### WORK TASK
Extract the lines from the first line of the records below through the line containing "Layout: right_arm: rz", inclusive, and reproduce them exactly as written.

━━━━━━━━━━━━━━━━━━━━

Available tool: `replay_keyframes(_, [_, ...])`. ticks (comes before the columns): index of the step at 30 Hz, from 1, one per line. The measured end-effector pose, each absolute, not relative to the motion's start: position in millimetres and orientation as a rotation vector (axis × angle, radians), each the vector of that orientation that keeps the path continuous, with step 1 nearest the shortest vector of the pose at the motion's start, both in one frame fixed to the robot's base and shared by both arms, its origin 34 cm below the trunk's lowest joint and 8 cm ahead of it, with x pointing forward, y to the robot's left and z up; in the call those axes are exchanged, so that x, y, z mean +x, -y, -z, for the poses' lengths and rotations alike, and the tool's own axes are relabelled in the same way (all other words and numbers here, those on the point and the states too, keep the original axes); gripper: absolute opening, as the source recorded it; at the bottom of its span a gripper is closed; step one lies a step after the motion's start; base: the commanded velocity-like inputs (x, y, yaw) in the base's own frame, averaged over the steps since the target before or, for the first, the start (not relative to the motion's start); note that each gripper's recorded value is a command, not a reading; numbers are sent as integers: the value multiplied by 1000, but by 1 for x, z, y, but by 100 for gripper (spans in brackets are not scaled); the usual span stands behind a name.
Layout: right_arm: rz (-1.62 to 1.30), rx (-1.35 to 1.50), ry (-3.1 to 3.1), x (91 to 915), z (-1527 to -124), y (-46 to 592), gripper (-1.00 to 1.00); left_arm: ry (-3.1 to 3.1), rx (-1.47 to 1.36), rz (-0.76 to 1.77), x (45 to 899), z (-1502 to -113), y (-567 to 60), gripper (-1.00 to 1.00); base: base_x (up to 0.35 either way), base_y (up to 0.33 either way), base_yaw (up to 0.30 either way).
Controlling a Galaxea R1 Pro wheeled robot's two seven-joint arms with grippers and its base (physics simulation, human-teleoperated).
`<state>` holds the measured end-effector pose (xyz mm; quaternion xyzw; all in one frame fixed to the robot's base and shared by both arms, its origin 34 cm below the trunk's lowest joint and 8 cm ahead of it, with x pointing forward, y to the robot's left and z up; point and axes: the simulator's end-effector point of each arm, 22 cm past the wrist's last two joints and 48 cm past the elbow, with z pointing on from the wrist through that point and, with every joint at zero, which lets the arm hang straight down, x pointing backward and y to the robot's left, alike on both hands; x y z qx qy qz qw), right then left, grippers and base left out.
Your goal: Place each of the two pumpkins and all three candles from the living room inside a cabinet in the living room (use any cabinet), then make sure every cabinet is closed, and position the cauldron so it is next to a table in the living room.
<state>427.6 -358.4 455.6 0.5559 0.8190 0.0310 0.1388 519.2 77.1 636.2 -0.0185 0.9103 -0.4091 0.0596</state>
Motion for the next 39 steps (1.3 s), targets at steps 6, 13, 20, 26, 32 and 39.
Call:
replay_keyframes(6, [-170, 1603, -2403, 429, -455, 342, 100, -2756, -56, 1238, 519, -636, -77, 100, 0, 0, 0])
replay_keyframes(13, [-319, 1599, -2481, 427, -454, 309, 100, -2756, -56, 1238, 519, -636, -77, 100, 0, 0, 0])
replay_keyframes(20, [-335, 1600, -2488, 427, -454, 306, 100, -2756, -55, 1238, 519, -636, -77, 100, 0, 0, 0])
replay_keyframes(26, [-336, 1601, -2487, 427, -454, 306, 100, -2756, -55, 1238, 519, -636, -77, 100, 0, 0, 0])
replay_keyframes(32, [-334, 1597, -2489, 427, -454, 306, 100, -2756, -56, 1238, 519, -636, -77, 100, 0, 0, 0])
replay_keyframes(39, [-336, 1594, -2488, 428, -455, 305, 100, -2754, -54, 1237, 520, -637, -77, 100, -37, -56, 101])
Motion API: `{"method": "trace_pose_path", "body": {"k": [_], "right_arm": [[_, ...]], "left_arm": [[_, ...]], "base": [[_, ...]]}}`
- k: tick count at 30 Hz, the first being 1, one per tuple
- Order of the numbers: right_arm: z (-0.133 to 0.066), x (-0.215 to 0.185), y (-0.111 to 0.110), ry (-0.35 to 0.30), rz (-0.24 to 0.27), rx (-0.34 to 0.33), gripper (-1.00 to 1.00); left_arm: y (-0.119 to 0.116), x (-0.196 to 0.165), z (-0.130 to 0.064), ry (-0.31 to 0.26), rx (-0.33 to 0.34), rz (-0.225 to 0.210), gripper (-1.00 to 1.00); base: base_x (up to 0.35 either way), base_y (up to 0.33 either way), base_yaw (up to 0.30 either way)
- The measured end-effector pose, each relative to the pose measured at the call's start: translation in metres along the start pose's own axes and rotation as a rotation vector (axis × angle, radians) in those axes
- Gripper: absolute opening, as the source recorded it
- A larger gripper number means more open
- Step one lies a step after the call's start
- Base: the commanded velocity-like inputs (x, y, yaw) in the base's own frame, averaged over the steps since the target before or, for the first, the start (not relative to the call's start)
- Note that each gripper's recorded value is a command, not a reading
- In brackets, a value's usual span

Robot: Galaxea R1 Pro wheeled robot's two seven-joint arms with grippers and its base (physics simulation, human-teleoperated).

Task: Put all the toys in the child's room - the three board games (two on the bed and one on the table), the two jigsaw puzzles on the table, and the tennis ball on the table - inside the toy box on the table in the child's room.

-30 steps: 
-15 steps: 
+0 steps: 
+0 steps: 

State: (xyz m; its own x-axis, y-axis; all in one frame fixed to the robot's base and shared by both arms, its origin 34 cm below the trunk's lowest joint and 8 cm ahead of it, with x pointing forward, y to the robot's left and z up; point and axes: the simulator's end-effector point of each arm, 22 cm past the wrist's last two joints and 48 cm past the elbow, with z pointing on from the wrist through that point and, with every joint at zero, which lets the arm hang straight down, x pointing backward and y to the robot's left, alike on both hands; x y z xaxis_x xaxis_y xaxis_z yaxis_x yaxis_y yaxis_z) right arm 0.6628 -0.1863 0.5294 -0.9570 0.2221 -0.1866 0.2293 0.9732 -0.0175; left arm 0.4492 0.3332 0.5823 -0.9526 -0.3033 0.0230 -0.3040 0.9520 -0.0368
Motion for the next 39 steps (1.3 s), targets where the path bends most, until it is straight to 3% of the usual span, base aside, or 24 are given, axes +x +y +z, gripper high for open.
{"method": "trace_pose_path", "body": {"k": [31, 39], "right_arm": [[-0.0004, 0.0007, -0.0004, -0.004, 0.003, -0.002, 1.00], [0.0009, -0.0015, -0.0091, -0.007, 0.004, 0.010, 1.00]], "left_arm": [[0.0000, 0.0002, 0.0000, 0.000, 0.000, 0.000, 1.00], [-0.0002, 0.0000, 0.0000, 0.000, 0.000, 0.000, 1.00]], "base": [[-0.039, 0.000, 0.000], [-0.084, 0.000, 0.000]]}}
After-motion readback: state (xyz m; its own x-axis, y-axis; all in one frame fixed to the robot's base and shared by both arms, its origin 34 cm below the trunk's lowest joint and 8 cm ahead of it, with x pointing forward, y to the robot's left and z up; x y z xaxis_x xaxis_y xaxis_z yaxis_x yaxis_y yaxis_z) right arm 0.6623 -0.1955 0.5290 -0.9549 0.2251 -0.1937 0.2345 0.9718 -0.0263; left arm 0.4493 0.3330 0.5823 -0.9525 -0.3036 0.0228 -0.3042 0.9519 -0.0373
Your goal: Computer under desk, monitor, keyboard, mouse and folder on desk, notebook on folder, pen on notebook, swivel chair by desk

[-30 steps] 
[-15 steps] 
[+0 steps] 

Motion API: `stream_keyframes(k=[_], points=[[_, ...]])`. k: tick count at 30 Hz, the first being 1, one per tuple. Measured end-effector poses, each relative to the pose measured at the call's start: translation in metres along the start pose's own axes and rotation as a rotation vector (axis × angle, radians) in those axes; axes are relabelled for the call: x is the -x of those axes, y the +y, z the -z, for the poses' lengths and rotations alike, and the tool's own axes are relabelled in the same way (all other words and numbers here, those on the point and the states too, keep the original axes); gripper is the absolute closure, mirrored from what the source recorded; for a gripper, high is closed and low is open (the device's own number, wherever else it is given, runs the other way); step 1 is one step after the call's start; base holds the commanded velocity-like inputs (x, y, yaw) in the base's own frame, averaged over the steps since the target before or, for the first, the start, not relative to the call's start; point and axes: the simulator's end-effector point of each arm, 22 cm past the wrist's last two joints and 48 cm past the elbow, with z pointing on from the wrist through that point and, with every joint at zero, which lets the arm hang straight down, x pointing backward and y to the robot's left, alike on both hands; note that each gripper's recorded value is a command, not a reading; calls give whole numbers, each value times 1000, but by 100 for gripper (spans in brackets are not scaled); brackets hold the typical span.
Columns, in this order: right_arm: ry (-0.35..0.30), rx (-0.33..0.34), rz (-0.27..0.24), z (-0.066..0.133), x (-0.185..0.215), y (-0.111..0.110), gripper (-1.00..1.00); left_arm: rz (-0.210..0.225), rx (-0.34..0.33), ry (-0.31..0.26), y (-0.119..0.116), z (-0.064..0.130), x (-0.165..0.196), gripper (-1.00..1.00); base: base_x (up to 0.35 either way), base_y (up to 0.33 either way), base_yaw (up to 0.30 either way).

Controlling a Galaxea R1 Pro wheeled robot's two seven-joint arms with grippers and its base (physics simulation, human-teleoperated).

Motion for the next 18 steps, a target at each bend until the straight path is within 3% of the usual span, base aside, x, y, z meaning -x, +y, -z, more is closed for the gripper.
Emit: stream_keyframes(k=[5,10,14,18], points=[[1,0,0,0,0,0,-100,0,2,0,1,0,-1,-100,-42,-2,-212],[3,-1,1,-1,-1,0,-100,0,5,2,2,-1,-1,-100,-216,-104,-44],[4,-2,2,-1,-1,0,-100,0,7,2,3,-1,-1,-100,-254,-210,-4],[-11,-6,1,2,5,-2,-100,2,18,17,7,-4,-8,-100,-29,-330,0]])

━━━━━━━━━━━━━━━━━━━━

### SOLUTION TO THIS EXERCISE
Available tool: `replay_keyframes(_, [_, ...])`. ticks (comes before the columns): index of the step at 30 Hz, from 1, one per line. The measured end-effector pose, each absolute, not relative to the motion's start: position in millimetres and orientation as a rotation vector (axis × angle, radians), each the vector of that orientation that keeps the path continuous, with step 1 nearest the shortest vector of the pose at the motion's start, both in one frame fixed to the robot's base and shared by both arms, its origin 34 cm below the trunk's lowest joint and 8 cm ahead of it, with x pointing forward, y to the robot's left and z up; in the call those axes are exchanged, so that x, y, z mean +x, -y, -z, for the poses' lengths and rotations alike, and the tool's own axes are relabelled in the same way (all other words and numbers here, those on the point and the states too, keep the original axes); gripper: absolute opening, as the source recorded it; at the bottom of its span a gripper is closed; step one lies a step after the motion's start; base: the commanded velocity-like inputs (x, y, yaw) in the base's own frame, averaged over the steps since the target before or, for the first, the start (not relative to the motion's start); note that each gripper's recorded value is a command, not a reading; numbers are sent as integers: the value multiplied by 1000, but by 1 for x, z, y, but by 100 for gripper (spans in brackets are not scaled); the usual span stands behind a name.
Layout: right_arm: rz (-1.62 to 1.30), rx (-1.35 to 1.50), ry (-3.1 to 3.1), x (91 to 915), z (-1527 to -124), y (-46 to 592), gripper (-1.00 to 1.00); left_arm: ry (-3.1 to 3.1), rx (-1.47 to 1.36), rz (-0.76 to 1.77), x (45 to 899), z (-1502 to -113), y (-567 to 60), gripper (-1.00 to 1.00); base: base_x (up to 0.35 either way), base_y (up to 0.33 either way), base_yaw (up to 0.30 either way).

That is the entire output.